### Your task
An exact copy of the data below is needed; please leave out any pictures.

### Material provided
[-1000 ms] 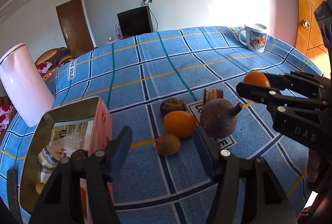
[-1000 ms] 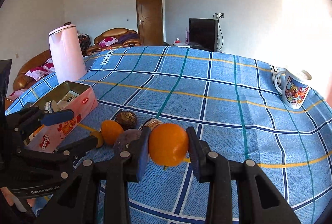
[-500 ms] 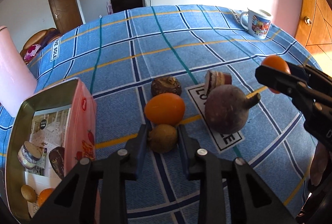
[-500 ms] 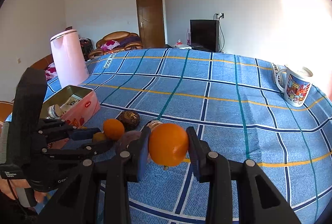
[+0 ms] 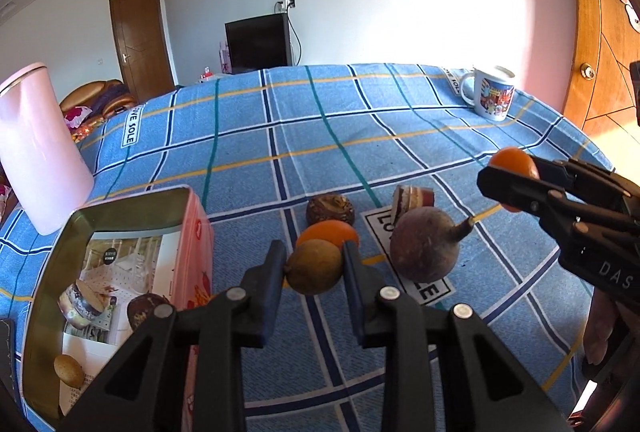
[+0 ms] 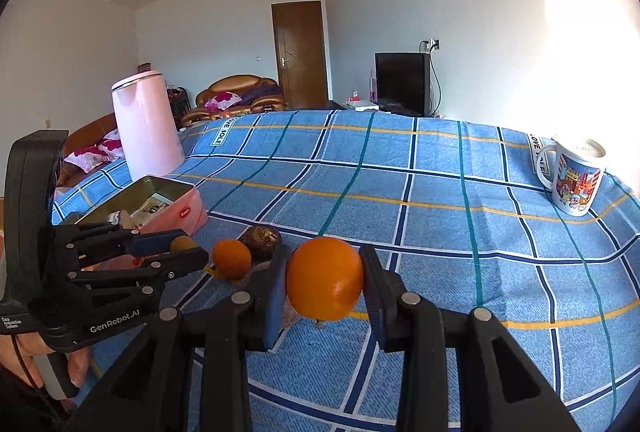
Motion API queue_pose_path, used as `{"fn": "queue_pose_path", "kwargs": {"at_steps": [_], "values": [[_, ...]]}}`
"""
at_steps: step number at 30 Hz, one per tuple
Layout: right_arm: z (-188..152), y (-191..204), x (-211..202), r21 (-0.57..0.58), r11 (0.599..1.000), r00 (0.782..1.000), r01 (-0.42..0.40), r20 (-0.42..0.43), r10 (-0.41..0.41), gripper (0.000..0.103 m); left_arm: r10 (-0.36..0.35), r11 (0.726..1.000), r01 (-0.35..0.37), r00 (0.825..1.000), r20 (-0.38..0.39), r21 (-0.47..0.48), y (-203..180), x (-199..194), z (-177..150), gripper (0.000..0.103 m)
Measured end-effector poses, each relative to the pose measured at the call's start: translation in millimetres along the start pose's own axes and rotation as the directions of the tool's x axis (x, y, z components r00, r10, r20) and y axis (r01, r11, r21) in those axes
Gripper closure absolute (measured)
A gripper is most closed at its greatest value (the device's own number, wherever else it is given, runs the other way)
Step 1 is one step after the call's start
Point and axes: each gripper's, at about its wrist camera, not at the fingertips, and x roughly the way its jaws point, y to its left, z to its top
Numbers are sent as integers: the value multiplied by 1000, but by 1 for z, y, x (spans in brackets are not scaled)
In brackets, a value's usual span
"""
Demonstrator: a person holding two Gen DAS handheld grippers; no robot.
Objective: Organize fruits
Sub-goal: 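Close the left tool on the second kiwi, then carry the kiwi and the orange toward the pink tin box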
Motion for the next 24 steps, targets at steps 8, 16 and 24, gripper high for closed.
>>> {"fn": "queue_pose_path", "kwargs": {"at_steps": [8, 16, 24], "values": [[-1, 2, -7, -13, 1000, 999, -11, 41, 12, 66, 32, 999, -32, 996, 79, -2, 0, -15, -1, 73], [-2, 4, -15, -28, 999, 997, -23, 79, 25, 66, 44, 999, -41, 992, 119, -24, 4, -22, -2, 73], [-3, 7, -22, -40, 999, 993, -29, 112, 34, 66, 55, 998, -50, 985, 160, -39, 6, -30, -4, 73]]}}
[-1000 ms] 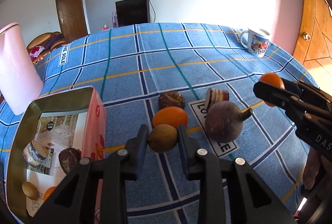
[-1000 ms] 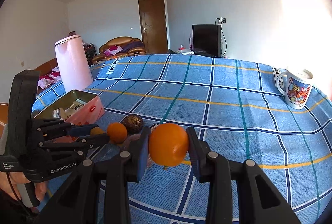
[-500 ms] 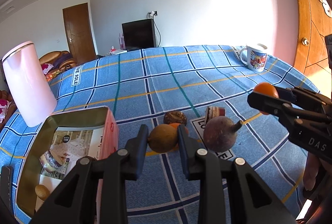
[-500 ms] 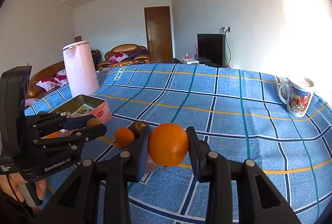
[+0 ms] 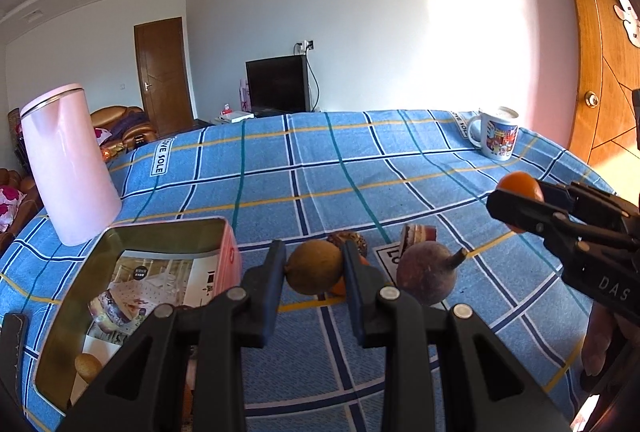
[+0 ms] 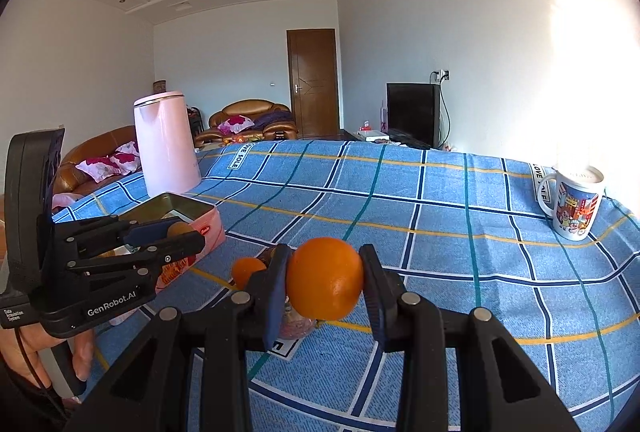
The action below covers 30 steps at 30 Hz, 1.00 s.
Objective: Organize fruits
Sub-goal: 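Carry the kiwi and the orange toward the pink tin box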
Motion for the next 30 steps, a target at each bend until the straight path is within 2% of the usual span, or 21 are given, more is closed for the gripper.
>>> {"fn": "queue_pose_path", "kwargs": {"at_steps": [16, 30], "values": [[1, 3, -8, -17, 1000, 999, -3, 45, 4, 66, 25, 1000, -24, 997, 67, -10, 1, -13, -1, 73], [0, 6, -15, -30, 1000, 997, 2, 83, 1, 66, 60, 998, -59, 988, 143, -11, 0, -26, -3, 73]]}}
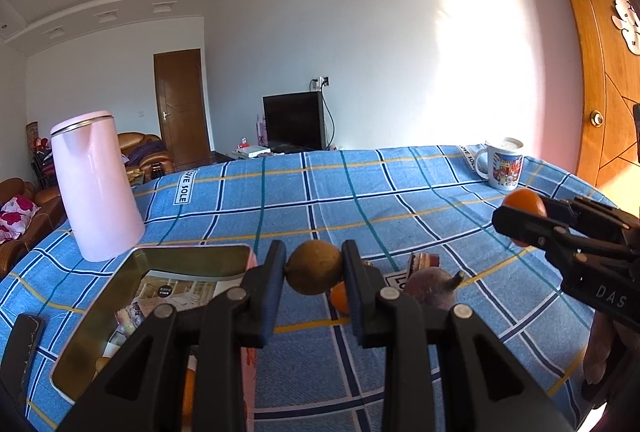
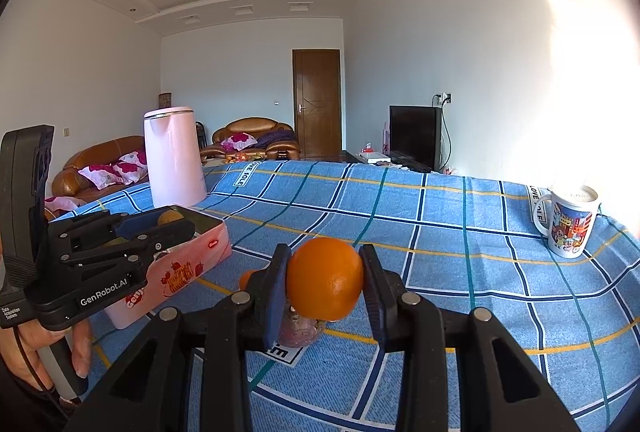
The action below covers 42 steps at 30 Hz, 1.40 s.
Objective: Organize fruits
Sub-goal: 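Carry the kiwi and the orange toward the pink tin box, then lower the kiwi and orange into the tin box and open both tools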
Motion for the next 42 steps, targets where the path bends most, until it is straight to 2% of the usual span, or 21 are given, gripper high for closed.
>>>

### Answer section
[-1000 ms] 
[-1000 ms] 
[-500 ms] 
[-500 ms] 
[+0 ms] 
[+0 ms] 
Motion API queue_pose_path, used as `{"fn": "queue_pose_path", "kwargs": {"at_steps": [_], "values": [[_, ...]]}}`
"""
at_steps: step number at 30 Hz, one per tuple
Layout: right_arm: z (-188..152), y (-191..204), x (-211..202), r21 (-0.57..0.58), r11 (0.599..1.000), r00 (0.782..1.000), r01 (-0.42..0.40), r20 (-0.42..0.43), r10 (-0.41..0.41), gripper (0.000..0.103 m); left_arm: r10 (-0.36..0.35), r11 (0.726..1.000), r01 (-0.35..0.37), r00 (0.825..1.000), r20 (-0.38..0.39), r21 (-0.47..0.48), y (-203..180), x (-199..194), z (-177..150), gripper (0.000..0.103 m)
Measured end-effector poses, each relative to the pose measured at the call's start: translation in millimetres along the start pose's own axes and rotation as the directions of the tool's x axis (x, y, z components r00, r10, r20) and y axis (r01, r11, r21) in those axes
Gripper closure absolute (measured)
A gripper is most closed at its greatest value (the device's own number, wherever else it is given, runs the other way)
Step 1 is one step after the call's start
Point and axes: each gripper's, at about its wrist camera, not at the fingertips, and x roughly the way its jaws point, y to its left, z to its top
Numbers are sent as integers: the value multiplied by 1000, but by 1 for z, y, x (spans in brackets are not scaled)
In brackets, a value's usual span
"""
Demonstrator: a person holding two Gen DAS handheld grippers; no robot.
Objective: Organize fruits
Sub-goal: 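Close the left tool on the second kiwi, then carry the kiwi and the orange toward the pink tin box
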Motion for the next 24 steps, targets at steps 8, 16 and 24, gripper high for closed.
>>> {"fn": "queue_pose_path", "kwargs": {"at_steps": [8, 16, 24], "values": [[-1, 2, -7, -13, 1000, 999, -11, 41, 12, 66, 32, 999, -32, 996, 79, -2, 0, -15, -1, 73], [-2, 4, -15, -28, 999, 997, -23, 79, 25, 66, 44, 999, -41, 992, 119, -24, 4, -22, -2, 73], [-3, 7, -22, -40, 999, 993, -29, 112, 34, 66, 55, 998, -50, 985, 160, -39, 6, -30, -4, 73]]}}
[-1000 ms] 
[-1000 ms] 
[-500 ms] 
[-500 ms] 
[+0 ms] 
[+0 ms] 
The action below covers 30 steps at 30 Hz, 1.00 s.
Objective: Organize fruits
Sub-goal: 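Carry the kiwi and the orange toward the pink tin box
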Motion for the next 30 steps, a target at each bend until the straight path is within 2% of the usual span, or 21 are given, more is closed for the gripper.
>>> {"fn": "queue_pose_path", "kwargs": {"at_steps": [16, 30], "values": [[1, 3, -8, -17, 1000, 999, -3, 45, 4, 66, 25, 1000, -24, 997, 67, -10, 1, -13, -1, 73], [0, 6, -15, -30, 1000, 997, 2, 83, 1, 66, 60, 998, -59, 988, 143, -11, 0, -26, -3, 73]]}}
The action below covers 42 steps at 30 Hz, 1.40 s.
Objective: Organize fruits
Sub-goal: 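Carry the kiwi and the orange toward the pink tin box, then lower the kiwi and orange into the tin box and open both tools
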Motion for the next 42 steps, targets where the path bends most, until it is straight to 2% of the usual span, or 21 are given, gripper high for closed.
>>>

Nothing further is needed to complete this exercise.